Tehranipoor: One of the important challenges we have in general hardware security is the lack of a core workforce. UCLA’s Jason Cong [in his Design Automation Conference keynote] estimated there are close to 2 million software developers, but we only have about 80,000 hardware developers. And he said computer developers represent a fraction of the number of hardware developers, and a very small fraction of those appreciate and understand security. This is important because when you think about solutions that some of us are now providing to customers, those also must come with education. That is one of our biggest challenges right now in dealing with customers. The way Caspia is looking at it takes the human element out of the equation. So the question that you asked was about IoT versus other systems. How do we make decisions? What is the cost, etc.? GenAI, a few years from now, will do much better decision-making than the engineers for a variety of reasons. One, engineers don’t appreciate security as much. Two, engineers also have to go to other engineers. If I do security, how much of an impact am I going to have on PPA and so forth? GenAI can make all those decisions. In fact, one of our agents works with the user interactively so they can together figure out what they need to be concerned about. ‘Let me help you. Let me give you a test plan.’ And through that interaction, it asks all sorts of questions, and the next question depends on the answers that you have provided. It’s not a static list of questions. GenAI is trying to appreciate what your concerns are, and then, based on that, it’s going to put together a detailed test plan for you and say, ‘Here’s how you should start. You should worry about x, and then y and z and d.’ Of course, it doesn’t have that impact on PPA, so when you have a solution like this, which is forward-looking compared to what we do today, it also is able to provide some level of optimization at some point, because it’s making those decisions. It’s not available yet, but that’s the way we should be looking at it.

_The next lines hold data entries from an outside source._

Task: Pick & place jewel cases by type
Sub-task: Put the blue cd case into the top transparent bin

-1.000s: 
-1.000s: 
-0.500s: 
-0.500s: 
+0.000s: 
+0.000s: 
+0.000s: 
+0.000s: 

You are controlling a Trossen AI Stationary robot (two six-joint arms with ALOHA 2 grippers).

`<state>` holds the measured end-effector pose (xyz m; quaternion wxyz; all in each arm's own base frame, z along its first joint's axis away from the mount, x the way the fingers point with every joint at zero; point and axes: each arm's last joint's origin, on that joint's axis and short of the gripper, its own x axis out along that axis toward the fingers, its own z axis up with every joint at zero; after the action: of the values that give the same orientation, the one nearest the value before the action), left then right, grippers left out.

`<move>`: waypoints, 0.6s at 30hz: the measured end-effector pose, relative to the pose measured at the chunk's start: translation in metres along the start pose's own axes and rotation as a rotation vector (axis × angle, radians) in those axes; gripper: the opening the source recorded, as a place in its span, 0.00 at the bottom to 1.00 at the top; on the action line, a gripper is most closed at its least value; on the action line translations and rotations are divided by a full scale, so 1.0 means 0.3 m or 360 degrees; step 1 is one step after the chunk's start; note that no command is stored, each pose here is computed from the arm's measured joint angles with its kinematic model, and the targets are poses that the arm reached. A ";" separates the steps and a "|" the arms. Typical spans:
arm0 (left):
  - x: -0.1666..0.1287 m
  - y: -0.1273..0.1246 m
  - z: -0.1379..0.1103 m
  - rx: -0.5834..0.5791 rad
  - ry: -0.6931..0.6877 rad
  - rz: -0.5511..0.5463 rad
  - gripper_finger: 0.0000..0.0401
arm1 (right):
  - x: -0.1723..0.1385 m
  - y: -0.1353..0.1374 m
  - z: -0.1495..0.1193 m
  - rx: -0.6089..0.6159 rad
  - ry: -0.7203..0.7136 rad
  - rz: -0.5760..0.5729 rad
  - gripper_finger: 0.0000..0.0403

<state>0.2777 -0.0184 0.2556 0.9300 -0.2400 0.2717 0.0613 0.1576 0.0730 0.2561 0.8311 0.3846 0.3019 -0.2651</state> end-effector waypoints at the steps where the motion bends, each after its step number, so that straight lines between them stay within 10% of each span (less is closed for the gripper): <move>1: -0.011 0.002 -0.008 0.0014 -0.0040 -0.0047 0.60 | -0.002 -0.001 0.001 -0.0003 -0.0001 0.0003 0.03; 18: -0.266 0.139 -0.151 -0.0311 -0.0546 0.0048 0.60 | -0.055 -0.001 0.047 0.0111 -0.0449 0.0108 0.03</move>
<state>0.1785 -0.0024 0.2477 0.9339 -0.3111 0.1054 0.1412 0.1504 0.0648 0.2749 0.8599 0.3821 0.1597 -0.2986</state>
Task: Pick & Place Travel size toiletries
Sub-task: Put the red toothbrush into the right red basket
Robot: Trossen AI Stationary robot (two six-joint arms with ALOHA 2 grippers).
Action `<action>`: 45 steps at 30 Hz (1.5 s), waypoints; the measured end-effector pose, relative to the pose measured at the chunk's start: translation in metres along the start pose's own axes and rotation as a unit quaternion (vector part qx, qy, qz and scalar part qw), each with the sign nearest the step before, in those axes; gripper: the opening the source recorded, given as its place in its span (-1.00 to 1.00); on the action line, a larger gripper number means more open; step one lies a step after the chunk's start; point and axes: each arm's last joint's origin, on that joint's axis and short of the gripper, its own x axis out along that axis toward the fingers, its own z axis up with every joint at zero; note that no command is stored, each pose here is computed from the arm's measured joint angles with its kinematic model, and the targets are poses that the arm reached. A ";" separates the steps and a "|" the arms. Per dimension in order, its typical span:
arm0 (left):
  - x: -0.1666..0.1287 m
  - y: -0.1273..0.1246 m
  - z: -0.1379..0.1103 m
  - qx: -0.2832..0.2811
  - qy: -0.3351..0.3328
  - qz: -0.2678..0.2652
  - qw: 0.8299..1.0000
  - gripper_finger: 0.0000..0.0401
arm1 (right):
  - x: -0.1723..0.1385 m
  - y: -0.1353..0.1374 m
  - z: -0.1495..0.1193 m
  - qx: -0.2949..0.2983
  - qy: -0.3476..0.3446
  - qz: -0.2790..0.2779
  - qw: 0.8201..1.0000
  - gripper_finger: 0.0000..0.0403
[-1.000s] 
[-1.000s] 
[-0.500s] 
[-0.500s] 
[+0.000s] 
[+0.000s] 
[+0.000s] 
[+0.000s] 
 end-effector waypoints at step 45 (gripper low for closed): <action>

SE: Are there any metrics for that?
Tehranipoor: Metrics have always been a challenge, but it’s not unique to hardware security. Metrics are a challenge for software security, as well. There’s a company calledTenable, which is a $4 billion company. All it does is detect CWEs, and it’s making a tremendous amount of money out of it. The reason this is important is that in the domain of security, there’s no such thing as understanding real coverage. Why? Because you’re dealing with human intelligence rather than physical models. Physical models are much easier to deal with. If you’re doing testing, you know what results in a defect. But when it comes to human intelligence, you don’t know what they’re looking at that you missed, and that’s the most important problem. As a result, it’s difficult. There will never be a metric for security. We will end up defining what new coverage is, which means detecting as many as you can, and of course, with certificates. A couple of certificates have been mentioned — ISO 21434, which a lot of automotive companies are referring to. To do a secure development lifecycle, you need to provide coverage. But when you read that certification, you will be confused. What is it they’re asking, really? You’re going to have to develop it yourself, or some standard committee has to come together to define the description. The bottom line is that developing metrics in security always will be the biggest challenge, and 10 years from now, we’re still going to be talking about metrics because it’s an unsolvable problem. It’s an un-modulable problem. Yes, there are some attacks, like side channel, etc. Those are not human intelligence, but equipment capabilities. The better you can measure, the better it is. Then you can model that. But the idea that somebody could be looking at a problem that we all missed is a completely different set of problems. As a result, I do think that we will be talking about metrics for many, many years.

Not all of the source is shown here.